(ENTRIES PROVIDED)

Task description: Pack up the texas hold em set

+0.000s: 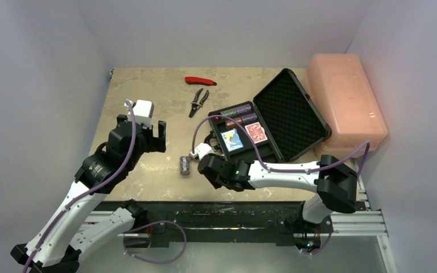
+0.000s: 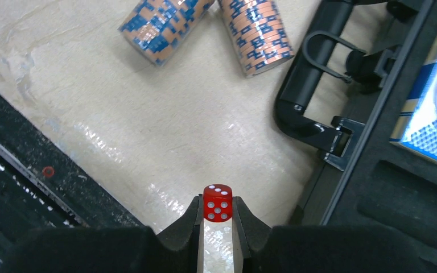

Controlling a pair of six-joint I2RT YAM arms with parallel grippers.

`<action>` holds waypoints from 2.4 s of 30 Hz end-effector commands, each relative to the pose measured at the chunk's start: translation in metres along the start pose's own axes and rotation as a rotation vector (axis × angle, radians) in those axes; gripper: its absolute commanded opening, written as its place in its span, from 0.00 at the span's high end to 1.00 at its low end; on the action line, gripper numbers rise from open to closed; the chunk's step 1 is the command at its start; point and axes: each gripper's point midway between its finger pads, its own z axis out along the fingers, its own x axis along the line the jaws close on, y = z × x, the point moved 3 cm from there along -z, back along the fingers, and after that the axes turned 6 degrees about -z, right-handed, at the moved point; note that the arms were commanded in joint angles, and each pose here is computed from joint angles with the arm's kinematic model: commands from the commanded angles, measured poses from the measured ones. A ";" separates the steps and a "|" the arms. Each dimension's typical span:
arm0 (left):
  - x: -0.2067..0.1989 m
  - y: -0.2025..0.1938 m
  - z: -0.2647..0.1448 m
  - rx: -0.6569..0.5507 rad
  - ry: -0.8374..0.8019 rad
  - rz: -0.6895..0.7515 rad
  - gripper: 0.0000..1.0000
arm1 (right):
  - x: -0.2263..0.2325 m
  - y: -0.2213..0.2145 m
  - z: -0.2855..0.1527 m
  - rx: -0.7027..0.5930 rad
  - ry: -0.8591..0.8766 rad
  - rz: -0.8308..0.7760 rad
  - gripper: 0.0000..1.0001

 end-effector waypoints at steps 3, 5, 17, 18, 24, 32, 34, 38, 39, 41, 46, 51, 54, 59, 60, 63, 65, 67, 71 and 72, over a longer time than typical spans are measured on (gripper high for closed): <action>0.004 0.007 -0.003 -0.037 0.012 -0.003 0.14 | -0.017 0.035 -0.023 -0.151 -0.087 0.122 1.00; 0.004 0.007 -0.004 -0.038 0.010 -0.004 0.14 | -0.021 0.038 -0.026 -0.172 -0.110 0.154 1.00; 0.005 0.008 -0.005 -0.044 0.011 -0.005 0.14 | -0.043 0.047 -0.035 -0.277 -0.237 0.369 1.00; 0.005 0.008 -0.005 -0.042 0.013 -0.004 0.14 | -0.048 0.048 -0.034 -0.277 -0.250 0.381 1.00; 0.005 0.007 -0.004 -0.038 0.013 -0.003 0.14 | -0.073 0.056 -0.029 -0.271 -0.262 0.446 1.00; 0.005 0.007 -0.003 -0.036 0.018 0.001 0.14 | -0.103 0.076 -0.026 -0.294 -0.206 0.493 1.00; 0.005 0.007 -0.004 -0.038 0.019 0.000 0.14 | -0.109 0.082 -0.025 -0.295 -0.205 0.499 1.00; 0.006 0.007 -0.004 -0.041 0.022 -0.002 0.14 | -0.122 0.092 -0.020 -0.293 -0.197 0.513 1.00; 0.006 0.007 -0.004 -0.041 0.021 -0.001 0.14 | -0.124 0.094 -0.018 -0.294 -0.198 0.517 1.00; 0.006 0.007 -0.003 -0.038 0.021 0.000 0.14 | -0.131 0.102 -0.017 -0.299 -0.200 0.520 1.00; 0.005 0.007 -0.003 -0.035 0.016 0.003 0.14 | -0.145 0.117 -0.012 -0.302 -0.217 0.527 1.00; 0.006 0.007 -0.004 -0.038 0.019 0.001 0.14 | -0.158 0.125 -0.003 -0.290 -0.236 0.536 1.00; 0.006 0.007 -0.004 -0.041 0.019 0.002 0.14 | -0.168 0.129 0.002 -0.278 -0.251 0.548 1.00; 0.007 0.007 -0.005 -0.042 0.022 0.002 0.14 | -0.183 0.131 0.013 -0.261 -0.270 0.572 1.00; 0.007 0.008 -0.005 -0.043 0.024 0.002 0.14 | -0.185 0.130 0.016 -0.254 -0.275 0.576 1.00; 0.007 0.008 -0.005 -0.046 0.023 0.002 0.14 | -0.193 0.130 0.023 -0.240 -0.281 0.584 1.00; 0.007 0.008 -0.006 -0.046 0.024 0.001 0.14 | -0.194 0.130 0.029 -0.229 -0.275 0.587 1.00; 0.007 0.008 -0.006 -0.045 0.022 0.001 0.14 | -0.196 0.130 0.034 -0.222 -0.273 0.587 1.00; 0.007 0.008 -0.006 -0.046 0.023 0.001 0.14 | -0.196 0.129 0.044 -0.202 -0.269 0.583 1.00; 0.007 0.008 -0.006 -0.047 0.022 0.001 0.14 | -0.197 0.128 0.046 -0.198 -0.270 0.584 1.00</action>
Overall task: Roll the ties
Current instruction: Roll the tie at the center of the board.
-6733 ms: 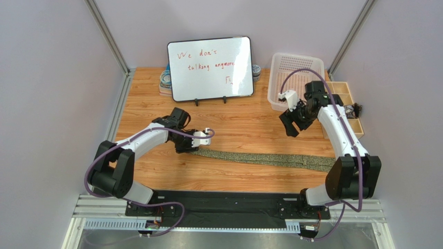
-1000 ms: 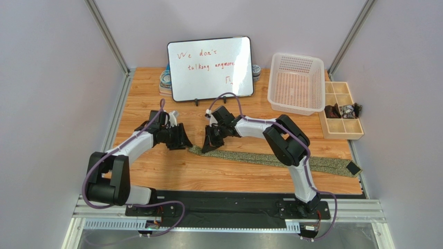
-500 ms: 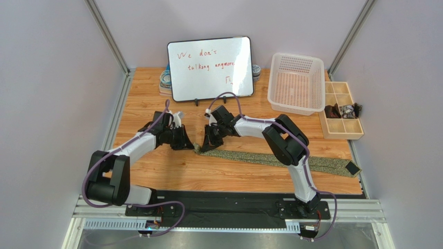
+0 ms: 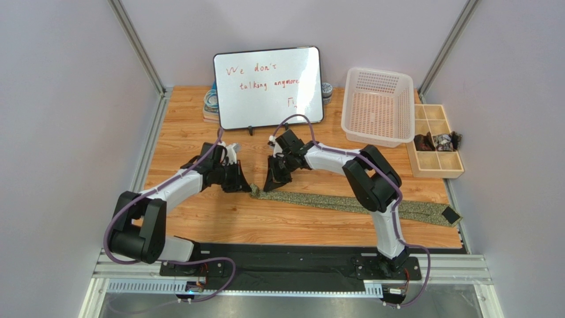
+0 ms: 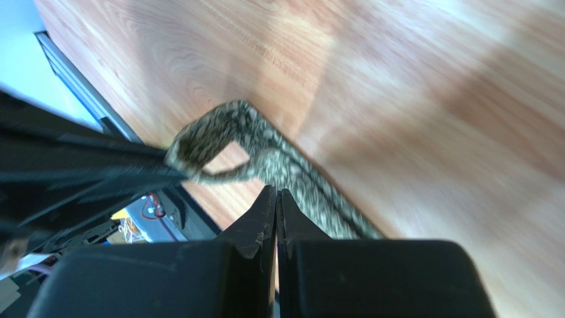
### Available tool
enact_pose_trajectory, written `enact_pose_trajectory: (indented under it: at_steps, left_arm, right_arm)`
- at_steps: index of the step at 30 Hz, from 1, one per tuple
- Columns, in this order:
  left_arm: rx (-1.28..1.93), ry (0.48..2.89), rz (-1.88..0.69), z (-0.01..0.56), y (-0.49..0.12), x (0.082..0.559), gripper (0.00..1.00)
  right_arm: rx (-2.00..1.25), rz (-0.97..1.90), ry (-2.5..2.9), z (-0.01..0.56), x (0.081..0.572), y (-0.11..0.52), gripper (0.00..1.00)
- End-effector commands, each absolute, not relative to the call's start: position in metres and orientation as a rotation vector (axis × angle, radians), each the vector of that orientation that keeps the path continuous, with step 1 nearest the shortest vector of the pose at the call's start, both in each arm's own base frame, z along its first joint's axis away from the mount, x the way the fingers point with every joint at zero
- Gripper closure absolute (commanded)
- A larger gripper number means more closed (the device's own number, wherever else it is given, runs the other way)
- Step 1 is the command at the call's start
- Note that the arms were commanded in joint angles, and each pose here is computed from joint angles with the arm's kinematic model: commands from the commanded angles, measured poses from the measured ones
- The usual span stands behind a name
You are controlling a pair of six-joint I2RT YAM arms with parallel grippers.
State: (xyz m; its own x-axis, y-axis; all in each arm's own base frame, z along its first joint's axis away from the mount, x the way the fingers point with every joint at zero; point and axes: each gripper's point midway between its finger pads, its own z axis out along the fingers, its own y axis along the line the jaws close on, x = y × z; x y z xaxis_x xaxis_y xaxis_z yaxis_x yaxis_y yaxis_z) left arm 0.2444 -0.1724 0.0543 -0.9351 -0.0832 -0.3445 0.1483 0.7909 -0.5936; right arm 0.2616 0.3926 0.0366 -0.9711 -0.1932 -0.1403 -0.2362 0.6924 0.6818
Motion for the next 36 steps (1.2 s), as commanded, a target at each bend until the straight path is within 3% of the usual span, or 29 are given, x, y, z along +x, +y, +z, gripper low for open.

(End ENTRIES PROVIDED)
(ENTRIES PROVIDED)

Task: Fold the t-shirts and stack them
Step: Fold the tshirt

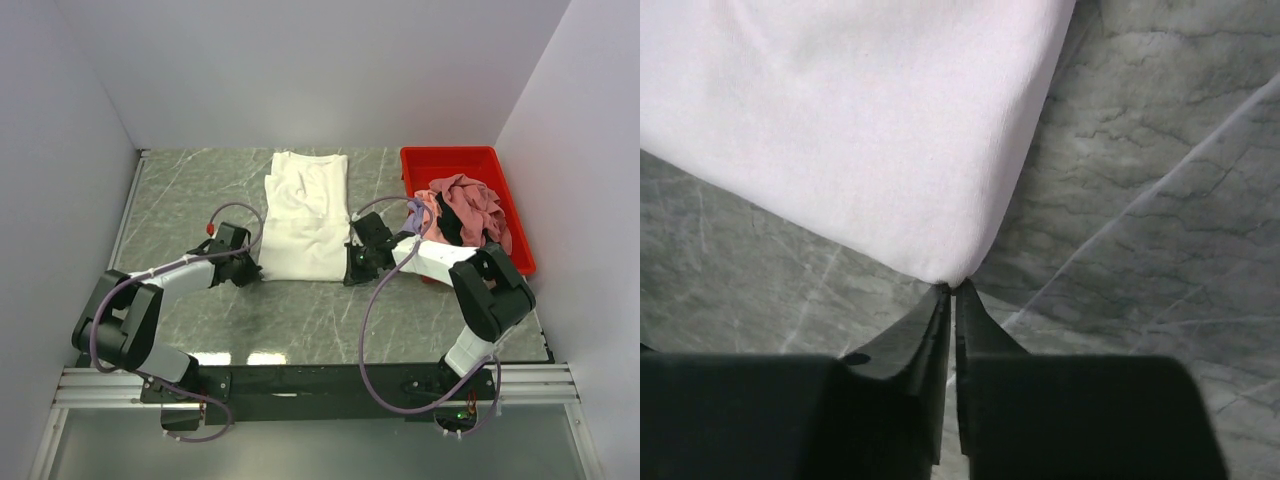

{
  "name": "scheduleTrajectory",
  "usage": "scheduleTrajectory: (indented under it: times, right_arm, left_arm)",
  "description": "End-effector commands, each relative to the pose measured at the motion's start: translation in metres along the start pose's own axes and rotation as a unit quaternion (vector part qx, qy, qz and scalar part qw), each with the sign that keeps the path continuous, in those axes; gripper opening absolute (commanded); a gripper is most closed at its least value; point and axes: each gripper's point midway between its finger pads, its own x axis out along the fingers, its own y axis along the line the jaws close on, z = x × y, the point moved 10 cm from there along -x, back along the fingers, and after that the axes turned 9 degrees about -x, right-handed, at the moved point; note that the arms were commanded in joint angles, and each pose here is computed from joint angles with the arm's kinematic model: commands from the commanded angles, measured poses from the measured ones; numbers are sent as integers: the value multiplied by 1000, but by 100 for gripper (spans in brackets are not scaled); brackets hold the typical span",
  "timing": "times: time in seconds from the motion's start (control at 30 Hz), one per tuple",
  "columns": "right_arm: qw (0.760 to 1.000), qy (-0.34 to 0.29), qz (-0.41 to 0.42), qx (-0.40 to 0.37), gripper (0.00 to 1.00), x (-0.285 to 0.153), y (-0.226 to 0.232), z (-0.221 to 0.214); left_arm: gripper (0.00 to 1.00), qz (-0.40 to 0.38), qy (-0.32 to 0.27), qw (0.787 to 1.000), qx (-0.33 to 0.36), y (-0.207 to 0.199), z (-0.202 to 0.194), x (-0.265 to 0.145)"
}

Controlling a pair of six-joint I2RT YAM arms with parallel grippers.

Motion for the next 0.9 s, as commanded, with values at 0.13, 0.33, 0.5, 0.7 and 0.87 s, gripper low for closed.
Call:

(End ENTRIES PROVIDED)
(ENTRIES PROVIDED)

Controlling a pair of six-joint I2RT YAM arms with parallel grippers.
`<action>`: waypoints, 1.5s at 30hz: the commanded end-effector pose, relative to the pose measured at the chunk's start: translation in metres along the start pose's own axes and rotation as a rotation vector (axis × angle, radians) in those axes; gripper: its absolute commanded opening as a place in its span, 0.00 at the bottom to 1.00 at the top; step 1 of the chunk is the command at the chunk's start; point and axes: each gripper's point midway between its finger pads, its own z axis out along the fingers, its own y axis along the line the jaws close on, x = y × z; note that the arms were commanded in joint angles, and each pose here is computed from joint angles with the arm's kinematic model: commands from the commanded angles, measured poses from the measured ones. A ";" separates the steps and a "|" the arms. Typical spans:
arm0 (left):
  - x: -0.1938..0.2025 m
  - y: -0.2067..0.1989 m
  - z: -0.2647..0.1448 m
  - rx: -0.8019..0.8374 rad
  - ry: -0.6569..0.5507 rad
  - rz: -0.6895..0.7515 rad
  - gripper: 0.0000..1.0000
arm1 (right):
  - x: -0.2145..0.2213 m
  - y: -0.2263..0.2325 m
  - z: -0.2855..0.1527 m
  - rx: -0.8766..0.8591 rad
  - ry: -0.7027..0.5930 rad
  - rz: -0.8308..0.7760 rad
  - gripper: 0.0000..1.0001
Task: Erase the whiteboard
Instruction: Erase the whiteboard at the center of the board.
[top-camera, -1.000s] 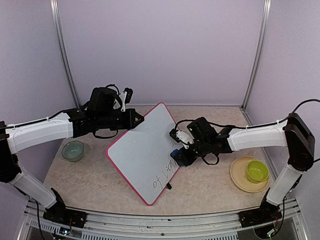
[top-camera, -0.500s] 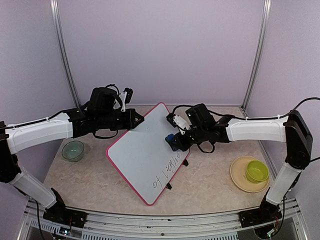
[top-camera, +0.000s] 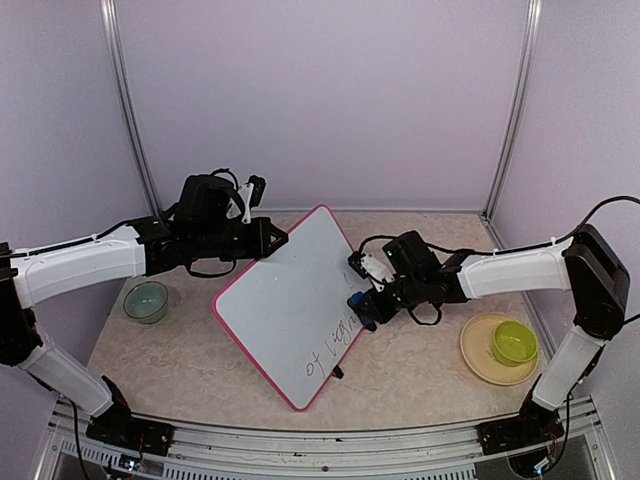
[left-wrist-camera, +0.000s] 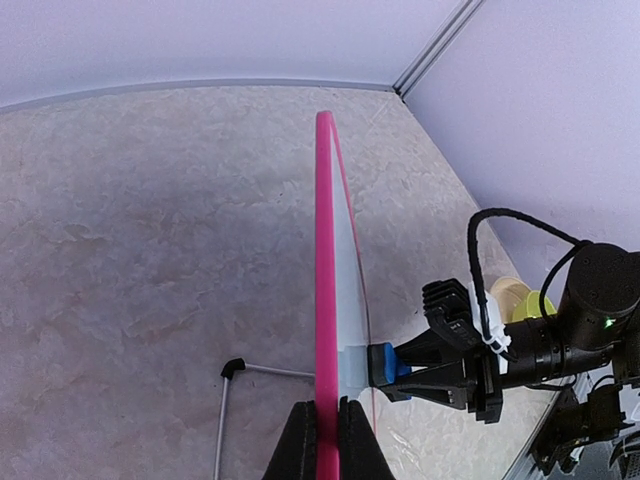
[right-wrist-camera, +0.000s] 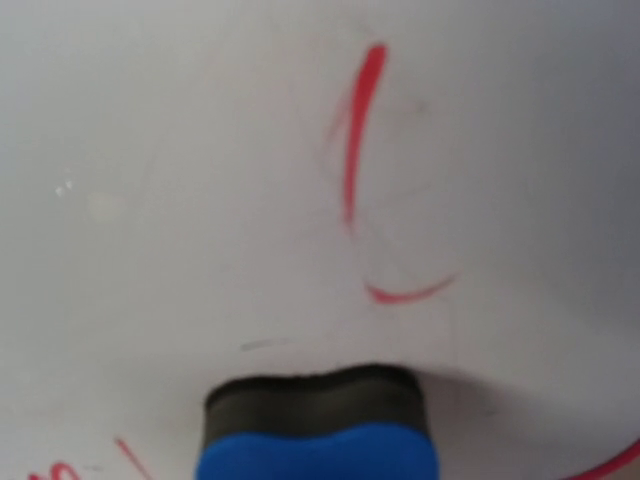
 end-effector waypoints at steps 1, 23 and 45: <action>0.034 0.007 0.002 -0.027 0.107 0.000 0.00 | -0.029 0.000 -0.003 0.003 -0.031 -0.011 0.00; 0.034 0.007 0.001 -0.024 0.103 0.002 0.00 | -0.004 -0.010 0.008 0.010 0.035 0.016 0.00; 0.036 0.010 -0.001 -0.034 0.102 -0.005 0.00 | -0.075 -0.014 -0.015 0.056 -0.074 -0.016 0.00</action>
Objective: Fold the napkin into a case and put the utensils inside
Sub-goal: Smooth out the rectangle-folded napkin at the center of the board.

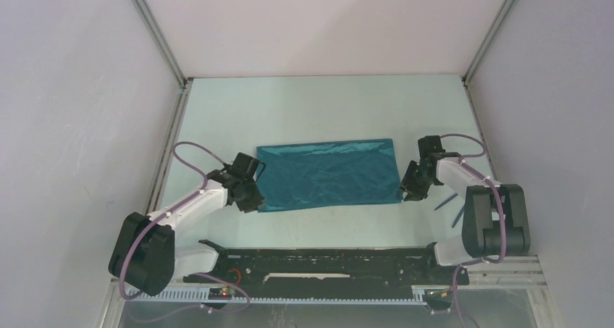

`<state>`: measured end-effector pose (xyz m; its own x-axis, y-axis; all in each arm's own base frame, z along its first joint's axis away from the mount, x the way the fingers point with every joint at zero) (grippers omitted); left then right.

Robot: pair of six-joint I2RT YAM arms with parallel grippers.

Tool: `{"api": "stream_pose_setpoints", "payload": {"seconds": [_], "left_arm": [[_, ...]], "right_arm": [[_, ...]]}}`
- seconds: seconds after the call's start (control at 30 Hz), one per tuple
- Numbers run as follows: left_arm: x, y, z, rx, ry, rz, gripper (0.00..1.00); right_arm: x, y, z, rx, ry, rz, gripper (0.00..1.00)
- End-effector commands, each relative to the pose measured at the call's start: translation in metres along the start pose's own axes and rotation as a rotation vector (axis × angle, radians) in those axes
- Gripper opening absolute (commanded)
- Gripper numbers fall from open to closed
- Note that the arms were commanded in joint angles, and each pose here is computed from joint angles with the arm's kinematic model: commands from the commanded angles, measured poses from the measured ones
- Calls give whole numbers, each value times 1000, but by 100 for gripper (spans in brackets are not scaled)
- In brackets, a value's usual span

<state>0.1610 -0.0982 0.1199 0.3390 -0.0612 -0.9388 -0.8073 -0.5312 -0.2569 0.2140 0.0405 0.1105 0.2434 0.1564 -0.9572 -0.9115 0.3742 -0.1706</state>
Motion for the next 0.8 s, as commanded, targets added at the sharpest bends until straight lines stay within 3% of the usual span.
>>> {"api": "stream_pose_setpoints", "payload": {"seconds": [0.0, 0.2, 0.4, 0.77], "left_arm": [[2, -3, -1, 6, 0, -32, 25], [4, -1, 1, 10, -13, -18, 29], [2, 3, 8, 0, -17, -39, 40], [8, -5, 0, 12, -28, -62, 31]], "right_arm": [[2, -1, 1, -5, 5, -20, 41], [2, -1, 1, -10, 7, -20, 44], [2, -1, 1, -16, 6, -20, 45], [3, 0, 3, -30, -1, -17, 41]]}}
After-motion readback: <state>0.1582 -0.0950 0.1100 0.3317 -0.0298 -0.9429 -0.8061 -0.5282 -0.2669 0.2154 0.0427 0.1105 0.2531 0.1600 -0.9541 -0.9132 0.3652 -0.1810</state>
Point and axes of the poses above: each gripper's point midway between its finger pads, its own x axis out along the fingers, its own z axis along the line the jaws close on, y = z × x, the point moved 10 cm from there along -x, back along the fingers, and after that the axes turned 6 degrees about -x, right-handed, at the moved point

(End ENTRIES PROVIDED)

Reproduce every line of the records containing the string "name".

- The usual span stands behind a name
  "name": "scheduleTrajectory",

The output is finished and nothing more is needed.